L’opposition guinéenne n’exclut pas de chasser Alpha Condé du pouvoir avant la présidentielle

On croyait que la commission électorale nationale indépendante (CENI) et les acteurs politiques – mouvance présidentielle et opposition – avaient tiré les leçons de l’organisation des élections législatives en 2013 pour ne pas se retrouver dans de telles situations. On s’était trompés ! La semaine dernière l’institution chargée d’organiser les scrutins en République de Guinée est sortie pour annoncer le chronogramme des prochaines échéances électorales.

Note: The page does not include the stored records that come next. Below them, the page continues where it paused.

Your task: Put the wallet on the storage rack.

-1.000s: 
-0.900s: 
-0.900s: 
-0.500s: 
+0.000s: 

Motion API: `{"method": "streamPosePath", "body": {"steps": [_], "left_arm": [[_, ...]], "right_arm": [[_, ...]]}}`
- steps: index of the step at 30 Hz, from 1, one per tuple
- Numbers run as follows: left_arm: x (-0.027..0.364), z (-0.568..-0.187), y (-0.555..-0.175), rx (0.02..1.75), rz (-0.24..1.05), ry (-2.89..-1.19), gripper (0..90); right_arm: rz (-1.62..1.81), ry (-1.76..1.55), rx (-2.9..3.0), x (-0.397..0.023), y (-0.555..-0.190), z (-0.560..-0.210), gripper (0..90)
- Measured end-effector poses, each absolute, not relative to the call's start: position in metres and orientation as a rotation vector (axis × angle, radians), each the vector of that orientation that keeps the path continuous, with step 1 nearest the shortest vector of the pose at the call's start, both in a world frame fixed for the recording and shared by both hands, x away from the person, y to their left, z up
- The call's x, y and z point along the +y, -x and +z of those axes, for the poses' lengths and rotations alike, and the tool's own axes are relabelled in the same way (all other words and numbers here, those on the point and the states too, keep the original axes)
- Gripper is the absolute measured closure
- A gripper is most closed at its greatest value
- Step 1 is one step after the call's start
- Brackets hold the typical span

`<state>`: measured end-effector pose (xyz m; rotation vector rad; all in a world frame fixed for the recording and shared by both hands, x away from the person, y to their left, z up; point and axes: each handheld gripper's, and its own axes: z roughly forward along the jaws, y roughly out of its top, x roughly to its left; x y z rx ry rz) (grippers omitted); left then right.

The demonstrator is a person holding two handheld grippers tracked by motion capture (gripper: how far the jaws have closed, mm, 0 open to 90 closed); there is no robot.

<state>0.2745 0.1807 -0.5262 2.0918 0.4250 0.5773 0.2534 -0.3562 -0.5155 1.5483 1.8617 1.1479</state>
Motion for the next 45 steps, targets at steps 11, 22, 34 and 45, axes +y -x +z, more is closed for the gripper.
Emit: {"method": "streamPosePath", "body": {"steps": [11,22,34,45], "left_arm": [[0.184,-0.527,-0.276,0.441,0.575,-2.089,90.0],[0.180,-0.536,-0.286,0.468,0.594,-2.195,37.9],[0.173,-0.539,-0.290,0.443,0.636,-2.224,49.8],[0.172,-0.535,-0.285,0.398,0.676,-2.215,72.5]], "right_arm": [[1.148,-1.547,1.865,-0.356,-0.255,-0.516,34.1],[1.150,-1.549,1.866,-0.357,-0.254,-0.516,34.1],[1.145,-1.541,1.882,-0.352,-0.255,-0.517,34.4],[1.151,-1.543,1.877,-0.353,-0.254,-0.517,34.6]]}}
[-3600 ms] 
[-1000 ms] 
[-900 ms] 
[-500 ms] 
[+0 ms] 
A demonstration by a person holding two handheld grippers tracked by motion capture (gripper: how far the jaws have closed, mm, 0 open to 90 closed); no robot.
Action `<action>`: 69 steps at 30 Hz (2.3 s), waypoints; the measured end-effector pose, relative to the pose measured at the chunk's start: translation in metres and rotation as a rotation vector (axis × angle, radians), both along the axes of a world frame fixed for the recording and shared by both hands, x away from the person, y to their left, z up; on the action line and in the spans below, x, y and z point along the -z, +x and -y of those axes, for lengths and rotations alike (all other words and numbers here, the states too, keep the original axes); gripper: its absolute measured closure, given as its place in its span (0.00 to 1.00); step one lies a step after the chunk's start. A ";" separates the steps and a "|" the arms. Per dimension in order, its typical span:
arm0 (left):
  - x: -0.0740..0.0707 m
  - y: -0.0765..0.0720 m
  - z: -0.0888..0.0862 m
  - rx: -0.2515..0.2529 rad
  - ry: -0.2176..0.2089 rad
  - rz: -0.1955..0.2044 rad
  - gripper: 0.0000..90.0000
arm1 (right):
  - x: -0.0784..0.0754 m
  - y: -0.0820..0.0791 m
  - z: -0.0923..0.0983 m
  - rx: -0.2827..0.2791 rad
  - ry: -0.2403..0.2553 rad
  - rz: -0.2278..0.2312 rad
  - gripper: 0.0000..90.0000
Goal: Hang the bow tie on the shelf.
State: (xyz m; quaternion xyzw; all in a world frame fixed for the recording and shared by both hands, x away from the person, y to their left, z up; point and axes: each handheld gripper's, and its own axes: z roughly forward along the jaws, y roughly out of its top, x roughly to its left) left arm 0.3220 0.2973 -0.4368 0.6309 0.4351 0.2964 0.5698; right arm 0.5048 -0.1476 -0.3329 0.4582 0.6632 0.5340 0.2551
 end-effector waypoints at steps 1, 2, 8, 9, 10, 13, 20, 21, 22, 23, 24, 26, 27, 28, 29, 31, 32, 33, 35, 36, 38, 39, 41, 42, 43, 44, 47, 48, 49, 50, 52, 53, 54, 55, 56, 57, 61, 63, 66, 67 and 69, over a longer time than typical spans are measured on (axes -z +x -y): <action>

On apprend par cette annonce que la présidentielle sera organisée (le premier tour est fixé au 11 octobre 2015) avant les communales (si tout se passe comme prévu, elles auront lieu au premier semestre 2016). Cet inversement de l’ordre des élections a enfoncé un peu plus le pays dans la crise.

Bien avant que la CENI ne rende public sa décision, l’opposition a accusé le pouvoir en place de vouloir inverser l’ordre des élections pour mettre en place une fraude généralisée afin de permettre au président Condé d’être réélu pour un second mandat. D’autant que le mandat des élus locaux est arrivé à échéance et certaines communes sont dirigées par des « délégation spéciale », c’est-à-dire des responsables nommés directement par l’exécutif.

Depuis, les deux camps sont à couteaux tirés. L’un voit la décision de l’institution dirigée par Bakary Fofana un « diktat » du régime en place. L’autre accuse le premier d’avoir peur d’affronter la volonté populaire à travers les urnes. C’est dire que la Guinée traverse la plus grande crise politique qu’elle n’ait jamais connue.

Au sein des états majors des partis politiques (de l’opposition), on exclut plus l’idée de chasser Alpha Condé du pouvoir avant la tenue de la présidentielle par la rue. Le chef de file de l’opposition guinéenne, Cellou Dalein Diallo le patron de l’UFDG, en déplacement à l’étranger annonce qu’il va rentrer au bercail ce dimanche et appelle ses partisans à se tenir prêts pour le combat. « Je reviens [ce] dimanche. On va peut-être chasser Alpha Condé avant les élections parce qu’il ne veut pas respecter les lois de la République (…) Préparez-vous ! le combat sera dur, mais la victoire sera du côté de l’opposition. Préparez-vous pour obliger la CENI et le pouvoir à revenir sur [leur] décision. » a-t-il lancé depuis la capitale sénégalaise où il se trouvait ce 14 mars 2015.

Si l’idée de révolution à la burkinabé (qui a conduit à la chute de Blaise Compaoré) circule dans la tête des leaders de l’opposition, même si l’on ne sait pas encore comment comptent-ils atteindre leur objectif, la partie n’est pourtant pas gagnée car les soutiens d’Alpha Condé n’ont pas dit leur dernier mot. Et en cas de confrontation entre les deux parties, la paix et la cohésion sociales risquent d’être profondément affectées.